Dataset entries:
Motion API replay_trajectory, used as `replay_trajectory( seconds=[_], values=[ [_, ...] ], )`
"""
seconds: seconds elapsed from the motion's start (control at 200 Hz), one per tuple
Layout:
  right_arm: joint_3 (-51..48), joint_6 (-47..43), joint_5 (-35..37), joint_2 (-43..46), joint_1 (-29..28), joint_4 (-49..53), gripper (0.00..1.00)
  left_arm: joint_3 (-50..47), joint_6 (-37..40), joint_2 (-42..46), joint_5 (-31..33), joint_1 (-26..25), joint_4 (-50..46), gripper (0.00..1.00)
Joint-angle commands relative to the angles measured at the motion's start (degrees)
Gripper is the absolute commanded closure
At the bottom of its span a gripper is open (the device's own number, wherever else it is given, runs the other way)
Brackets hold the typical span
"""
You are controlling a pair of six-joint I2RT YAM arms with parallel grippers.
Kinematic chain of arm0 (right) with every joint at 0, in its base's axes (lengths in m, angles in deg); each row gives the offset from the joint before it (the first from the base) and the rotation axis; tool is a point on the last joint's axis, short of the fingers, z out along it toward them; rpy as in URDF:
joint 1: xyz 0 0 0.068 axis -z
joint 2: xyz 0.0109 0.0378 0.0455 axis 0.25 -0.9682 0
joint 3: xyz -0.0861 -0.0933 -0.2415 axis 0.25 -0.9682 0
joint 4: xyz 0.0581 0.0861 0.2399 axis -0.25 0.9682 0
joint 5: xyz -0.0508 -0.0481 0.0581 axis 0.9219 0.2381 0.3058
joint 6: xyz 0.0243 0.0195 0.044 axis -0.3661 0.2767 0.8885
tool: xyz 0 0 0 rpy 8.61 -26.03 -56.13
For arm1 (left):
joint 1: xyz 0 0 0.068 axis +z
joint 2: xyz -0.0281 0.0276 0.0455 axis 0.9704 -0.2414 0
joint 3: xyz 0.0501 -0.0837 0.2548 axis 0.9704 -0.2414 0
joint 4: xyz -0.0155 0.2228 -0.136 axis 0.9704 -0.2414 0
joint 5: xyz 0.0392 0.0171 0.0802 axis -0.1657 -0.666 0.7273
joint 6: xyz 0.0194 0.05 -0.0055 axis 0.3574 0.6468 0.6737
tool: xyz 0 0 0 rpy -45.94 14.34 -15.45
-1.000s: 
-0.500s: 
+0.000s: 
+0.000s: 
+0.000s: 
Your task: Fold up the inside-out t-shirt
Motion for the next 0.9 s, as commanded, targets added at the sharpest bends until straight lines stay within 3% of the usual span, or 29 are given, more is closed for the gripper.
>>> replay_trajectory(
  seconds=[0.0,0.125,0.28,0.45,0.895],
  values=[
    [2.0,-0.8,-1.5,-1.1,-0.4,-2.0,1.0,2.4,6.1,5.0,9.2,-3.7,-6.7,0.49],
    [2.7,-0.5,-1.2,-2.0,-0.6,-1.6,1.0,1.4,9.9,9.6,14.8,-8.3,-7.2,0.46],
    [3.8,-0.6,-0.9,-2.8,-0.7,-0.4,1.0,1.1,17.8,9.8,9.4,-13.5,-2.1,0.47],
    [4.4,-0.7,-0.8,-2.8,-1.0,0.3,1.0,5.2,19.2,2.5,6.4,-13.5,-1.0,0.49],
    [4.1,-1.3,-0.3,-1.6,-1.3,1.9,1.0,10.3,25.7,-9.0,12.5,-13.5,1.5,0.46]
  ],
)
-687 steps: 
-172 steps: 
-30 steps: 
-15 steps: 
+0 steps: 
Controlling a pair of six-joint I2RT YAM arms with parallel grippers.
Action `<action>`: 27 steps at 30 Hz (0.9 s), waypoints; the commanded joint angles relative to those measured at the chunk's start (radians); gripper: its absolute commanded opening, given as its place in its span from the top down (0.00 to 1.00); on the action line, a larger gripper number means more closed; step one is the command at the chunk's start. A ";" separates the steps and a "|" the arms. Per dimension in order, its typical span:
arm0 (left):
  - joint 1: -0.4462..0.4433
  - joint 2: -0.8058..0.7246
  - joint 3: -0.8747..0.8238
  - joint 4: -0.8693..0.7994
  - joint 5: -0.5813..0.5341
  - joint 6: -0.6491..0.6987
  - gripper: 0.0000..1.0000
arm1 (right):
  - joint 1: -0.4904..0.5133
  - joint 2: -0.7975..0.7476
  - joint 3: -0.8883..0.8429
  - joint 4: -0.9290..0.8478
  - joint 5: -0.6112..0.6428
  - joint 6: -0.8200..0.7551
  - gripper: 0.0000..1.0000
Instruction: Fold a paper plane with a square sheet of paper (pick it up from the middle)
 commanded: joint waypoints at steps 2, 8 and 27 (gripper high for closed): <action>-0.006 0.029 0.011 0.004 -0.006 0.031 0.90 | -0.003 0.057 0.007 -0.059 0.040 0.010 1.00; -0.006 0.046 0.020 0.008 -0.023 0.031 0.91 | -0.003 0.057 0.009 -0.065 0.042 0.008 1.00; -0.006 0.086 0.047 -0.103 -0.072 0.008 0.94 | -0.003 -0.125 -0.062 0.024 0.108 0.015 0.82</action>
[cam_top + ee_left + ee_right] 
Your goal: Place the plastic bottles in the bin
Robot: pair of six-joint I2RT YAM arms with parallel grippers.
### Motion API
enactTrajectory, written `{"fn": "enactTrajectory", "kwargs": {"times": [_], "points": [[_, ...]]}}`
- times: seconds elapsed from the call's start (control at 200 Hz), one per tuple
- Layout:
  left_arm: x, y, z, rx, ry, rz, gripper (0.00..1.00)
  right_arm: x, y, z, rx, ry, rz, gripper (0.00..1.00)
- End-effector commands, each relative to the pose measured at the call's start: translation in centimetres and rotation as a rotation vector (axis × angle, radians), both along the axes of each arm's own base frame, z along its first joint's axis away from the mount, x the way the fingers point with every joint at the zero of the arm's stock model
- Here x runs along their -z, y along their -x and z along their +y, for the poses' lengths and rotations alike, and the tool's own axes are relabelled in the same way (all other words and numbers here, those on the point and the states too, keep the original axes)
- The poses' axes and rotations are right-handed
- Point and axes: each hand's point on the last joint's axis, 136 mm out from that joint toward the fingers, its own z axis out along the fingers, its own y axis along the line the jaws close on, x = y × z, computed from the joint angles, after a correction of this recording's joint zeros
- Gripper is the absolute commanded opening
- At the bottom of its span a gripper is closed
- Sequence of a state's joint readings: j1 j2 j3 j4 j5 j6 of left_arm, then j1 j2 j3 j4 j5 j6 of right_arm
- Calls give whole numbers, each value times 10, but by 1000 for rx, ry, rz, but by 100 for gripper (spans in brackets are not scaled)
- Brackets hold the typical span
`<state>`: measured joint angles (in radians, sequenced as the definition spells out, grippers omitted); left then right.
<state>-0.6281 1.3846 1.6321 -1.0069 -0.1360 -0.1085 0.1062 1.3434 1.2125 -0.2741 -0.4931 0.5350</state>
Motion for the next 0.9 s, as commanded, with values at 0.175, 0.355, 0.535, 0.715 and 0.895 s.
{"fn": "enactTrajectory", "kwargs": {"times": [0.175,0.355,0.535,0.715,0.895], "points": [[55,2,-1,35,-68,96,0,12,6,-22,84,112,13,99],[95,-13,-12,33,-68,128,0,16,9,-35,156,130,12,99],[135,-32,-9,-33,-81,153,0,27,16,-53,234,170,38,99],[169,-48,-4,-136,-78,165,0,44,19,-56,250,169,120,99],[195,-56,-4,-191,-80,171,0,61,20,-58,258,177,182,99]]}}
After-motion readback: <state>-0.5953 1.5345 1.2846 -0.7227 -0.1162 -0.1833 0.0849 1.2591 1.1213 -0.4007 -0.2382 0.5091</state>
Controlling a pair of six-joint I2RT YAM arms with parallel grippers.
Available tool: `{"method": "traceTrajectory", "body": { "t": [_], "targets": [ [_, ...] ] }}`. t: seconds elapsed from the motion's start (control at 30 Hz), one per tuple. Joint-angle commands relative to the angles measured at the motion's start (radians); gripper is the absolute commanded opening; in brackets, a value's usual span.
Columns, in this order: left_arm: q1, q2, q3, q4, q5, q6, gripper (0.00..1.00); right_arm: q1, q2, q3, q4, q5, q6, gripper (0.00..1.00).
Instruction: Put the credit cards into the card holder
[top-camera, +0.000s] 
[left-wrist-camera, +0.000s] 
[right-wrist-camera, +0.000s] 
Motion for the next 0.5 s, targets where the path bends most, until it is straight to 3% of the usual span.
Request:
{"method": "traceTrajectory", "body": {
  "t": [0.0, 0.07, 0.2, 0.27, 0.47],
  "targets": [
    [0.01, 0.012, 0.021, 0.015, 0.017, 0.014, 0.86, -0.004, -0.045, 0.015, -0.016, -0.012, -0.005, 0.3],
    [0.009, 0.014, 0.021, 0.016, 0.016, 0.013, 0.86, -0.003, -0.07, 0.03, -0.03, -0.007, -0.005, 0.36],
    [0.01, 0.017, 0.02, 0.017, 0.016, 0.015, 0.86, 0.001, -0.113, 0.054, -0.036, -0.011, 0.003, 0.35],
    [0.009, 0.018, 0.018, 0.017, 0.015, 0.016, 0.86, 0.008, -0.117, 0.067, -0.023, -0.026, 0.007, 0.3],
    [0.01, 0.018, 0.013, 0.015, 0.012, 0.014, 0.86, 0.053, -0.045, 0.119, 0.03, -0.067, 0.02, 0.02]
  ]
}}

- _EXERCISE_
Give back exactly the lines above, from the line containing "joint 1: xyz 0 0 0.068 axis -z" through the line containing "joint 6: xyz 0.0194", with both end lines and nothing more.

- _ANSWER TO THIS EXERCISE_
joint 1: xyz 0 0 0.068 axis -z
joint 2: xyz 0.0109 0.0378 0.0455 axis 0.25 -0.9682 0
joint 3: xyz -0.0861 -0.0933 -0.2415 axis 0.25 -0.9682 0
joint 4: xyz 0.0581 0.0861 0.2399 axis -0.25 0.9682 0
joint 5: xyz -0.0508 -0.0481 0.0581 axis 0.9219 0.2381 0.3058
joint 6: xyz 0.0243 0.0195 0.044 axis -0.3661 0.2767 0.8885
tool: xyz 0 0 0 rpy 8.61 -26.03 -56.13
For arm1 (left):
joint 1: xyz 0 0 0.068 axis +z
joint 2: xyz -0.0281 0.0276 0.0455 axis 0.9704 -0.2414 0
joint 3: xyz 0.0501 -0.0837 0.2548 axis 0.9704 -0.2414 0
joint 4: xyz -0.0155 0.2228 -0.136 axis 0.9704 -0.2414 0
joint 5: xyz 0.0392 0.0171 0.0802 axis -0.1657 -0.666 0.7273
joint 6: xyz 0.0194 0.05 -0.0055 axis 0.3574 0.6468 0.6737

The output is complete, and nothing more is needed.